* [WORK INSTRUCTION]:
Each entry below is to be extracted exactly.

** Opening MATERIAL PROVIDED block **

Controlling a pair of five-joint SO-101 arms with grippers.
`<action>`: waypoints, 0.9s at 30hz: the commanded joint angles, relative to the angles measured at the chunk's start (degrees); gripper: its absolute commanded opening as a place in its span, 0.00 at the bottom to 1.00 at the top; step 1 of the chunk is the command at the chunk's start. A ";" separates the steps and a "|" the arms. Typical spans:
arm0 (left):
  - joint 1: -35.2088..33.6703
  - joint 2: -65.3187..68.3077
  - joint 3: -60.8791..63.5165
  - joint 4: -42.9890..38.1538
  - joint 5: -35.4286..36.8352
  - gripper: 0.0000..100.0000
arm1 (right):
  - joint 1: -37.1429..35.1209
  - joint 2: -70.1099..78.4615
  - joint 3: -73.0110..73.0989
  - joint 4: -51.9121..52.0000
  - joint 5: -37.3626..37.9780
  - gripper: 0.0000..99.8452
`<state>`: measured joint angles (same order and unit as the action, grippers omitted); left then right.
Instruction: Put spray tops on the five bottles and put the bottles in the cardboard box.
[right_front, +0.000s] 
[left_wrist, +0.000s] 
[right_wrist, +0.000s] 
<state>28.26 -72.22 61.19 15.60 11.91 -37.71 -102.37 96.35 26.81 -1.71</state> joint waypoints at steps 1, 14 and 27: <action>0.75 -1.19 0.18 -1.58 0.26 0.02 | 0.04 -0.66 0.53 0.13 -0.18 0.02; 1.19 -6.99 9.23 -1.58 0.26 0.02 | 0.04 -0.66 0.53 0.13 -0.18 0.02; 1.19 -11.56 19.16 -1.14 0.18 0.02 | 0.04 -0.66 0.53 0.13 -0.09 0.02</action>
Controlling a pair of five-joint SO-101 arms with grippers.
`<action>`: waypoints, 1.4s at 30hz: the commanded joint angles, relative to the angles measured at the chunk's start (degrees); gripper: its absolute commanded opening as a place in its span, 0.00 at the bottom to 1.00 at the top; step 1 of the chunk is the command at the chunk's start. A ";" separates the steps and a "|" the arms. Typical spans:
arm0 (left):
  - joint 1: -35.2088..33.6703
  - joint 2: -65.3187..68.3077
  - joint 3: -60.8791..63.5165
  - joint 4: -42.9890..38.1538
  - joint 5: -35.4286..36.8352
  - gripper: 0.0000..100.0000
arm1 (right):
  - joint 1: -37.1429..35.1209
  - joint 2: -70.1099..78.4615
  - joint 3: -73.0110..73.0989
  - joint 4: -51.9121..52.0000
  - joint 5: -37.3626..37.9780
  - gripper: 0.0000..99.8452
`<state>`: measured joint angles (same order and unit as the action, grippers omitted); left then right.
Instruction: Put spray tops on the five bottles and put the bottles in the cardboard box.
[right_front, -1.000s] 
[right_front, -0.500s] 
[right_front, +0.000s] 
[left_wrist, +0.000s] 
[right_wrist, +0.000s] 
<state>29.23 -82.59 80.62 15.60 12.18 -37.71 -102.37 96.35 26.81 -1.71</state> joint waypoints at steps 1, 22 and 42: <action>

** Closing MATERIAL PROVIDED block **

* [PROBLEM SOLUTION]:
Controlling a pair of five-joint SO-101 arms with grippers.
`<action>`: waypoints, 0.9s at 30hz: the commanded joint angles, relative to the angles measured at the chunk's start (degrees); gripper: its absolute commanded opening as a place in its span, 0.00 at the bottom to 1.00 at the top; step 1 of the chunk is the command at the chunk's start. A ";" separates the steps and a "|" the arms. Typical spans:
arm0 (left):
  - joint 1: -35.2088..33.6703
  - joint 2: -65.3187..68.3077
  - joint 3: -60.8791..63.5165
  - joint 4: -42.9890..38.1538
  - joint 5: -35.4286..36.8352
  - gripper: 0.0000..100.0000
arm1 (right):
  - joint 1: -37.1429..35.1209
  - joint 2: -70.1099..78.4615
  - joint 3: -73.0110..73.0989
  - joint 4: -51.9121..52.0000
  - joint 5: -37.3626..37.9780
  - gripper: 0.0000..99.8452
`<state>`: measured joint angles (same order and unit as the action, grippers omitted); left then right.
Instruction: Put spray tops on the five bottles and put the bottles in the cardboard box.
[right_front, +0.000s] 
[left_wrist, +0.000s] 
[right_wrist, +0.000s] 
<state>28.26 -72.22 61.19 15.60 11.91 -37.71 -102.37 96.35 26.81 -1.71</state> joint waypoints at steps 1, 14 and 27: <action>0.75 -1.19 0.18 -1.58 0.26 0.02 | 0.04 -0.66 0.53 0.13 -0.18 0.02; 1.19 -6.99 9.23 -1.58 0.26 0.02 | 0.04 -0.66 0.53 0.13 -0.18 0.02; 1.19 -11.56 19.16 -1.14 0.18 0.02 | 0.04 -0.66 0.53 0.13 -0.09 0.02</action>
Controlling a pair of five-joint SO-101 arms with grippers.
`<action>`: waypoints, 1.4s at 30hz: the commanded joint angles, relative to the angles measured at the chunk's start (degrees); gripper: its absolute commanded opening as a place in its span, 0.00 at the bottom to 1.00 at the top; step 1 of the chunk is the command at the chunk's start. A ";" separates the steps and a "|" the arms. Typical spans:
arm0 (left):
  - joint 1: -35.2088..33.6703
  - joint 2: -65.3187..68.3077
  - joint 3: -60.8791..63.5165
  - joint 4: -42.9890..38.1538
  - joint 5: -35.4286..36.8352
  - gripper: 0.0000..100.0000
arm1 (right):
  - joint 1: -37.1429..35.1209
  - joint 2: -70.1099..78.4615
  - joint 3: -73.0110..73.0989
  - joint 4: -51.9121..52.0000
  - joint 5: -37.3626..37.9780
  - gripper: 0.0000..99.8452
`<state>`: measured joint angles (same order and unit as the action, grippers omitted); left then right.
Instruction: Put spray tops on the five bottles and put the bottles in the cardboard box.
[right_front, -1.000s] 
[right_front, -0.500s] 
[right_front, +0.000s] 
[left_wrist, +0.000s] 
[right_wrist, +0.000s] 
<state>29.23 -82.59 80.62 15.60 12.18 -37.71 -102.37 96.35 26.81 -1.71</state> joint waypoints at steps 1, 22 and 42: <action>

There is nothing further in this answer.